Штрассер обратился к Бирру:

— Вы согласны?

— Боюсь, что так, старина. Понимаете, мы вам, в действительности, не доверяем, вот в чем беда. Ужасно жаль, но что поделаешь.

— А дамы? — спросил Штрассер. — У них нет права голоса?

Каннинг подумал, затем подошел к двери, открыл и сказал несколько слов Гуверу, затем вернулся в комнату. Он и Бирр закурили. Штрассер оглядел комнату и сразу обратил внимание на букет алых зимних роз на рояле.

— Ах, мои любимые цветы. — Он был искренне доволен и пошел к ним, чтобы полюбоваться. — Зимние розы.
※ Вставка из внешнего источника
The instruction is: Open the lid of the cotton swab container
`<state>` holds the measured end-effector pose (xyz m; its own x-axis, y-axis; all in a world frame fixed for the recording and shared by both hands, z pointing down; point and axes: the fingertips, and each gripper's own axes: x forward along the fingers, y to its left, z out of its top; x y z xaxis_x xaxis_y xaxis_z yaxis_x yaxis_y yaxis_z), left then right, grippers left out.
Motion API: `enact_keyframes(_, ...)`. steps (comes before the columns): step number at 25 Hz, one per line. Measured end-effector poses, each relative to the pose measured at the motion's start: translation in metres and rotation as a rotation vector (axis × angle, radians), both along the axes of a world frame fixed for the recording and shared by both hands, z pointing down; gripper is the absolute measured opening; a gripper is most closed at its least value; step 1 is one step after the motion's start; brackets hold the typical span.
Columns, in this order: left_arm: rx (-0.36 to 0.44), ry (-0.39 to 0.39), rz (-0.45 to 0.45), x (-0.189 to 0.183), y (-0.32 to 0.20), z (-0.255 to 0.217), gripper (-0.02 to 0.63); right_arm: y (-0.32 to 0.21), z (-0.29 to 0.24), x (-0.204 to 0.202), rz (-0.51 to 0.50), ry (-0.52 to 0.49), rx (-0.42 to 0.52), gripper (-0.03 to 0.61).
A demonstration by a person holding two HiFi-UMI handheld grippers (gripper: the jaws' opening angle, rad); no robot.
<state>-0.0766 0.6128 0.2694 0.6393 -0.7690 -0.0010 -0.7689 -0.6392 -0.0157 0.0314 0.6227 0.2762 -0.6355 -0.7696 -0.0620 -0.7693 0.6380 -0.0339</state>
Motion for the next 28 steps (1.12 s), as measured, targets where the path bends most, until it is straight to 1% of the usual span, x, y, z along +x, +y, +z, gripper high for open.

Они как жизнь посреди смерти. Они наполняют сердце радостью.

Дверь открылась. Штрассер обернулся. В комнату вошли Клер де Бевилль, мадам Шевалье и Эрл Джексон. Штрассер улыбнулся американцу.

— Мы скучали без вас за ужином.

— Простите, я не мог задержаться.

Штрассер повернулся к Каннингу.

— Теперь понятны некоторые вещи, которые казались необъяснимыми. Я начал было думать, что вы чародей. Приятно убедиться, что вы просто человек, как все остальные.

— Хорошо, — сказал Каннинг. — С меня на сегодня уже довольно. Вы хотели поговорить с дамами, они здесь, так что прошу.

— Представить не могу, что вы можете мне сказать нечто для меня интересное, мосье, — сказала мадам Шевалье. — К счастью, я могу с пользой провести это время.

Она села за фортепьяно и начала играть ноктюрн Дебюсси. Штрассер, ни в малейшей степени не чувствуя неудобства, сказал:

— Я предложил вам, дамы, свободу, гарантировал ее при условии, что генерал и полковник Бирр спокойно и без суеты уйдут с нами.

Мадам Шевалье игнорировала его, а Клер подошла к цветам и приблизила к ним лицо.

— Мне следовало догадаться, — сказал Штрассер. — Они больше других цветов требуют нежного ухода, бесконечного терпения, чтобы их вырастить. Это ваша работа, мадам?

— Да, — ответила Клер. — Так что вы видите сами, я очень занята и не могу уйти в настоящий момент.

Вмешался Каннинг.

— Вы слышали, что сказали дамы.

Штрассер выбрал одну розу, сломал стебель и воткнул цветок в петлицу.

— Только ради этого стоило приходить. Вы любите зимние розы, генерал?

— Я люблю, что бы то ни было, если оно возделано руками мадам де Бевилль.

— Хорошо, — сказал Штрассер. — Я вспомню об этом на ваших похоронах. Лилии нагоняют скуку. Одна алая зимняя роза будет очень хорошо смотреться. А теперь, я думаю, я хочу пожелать вам доброй ночи. Очевидно, что больше мне здесь делать нечего.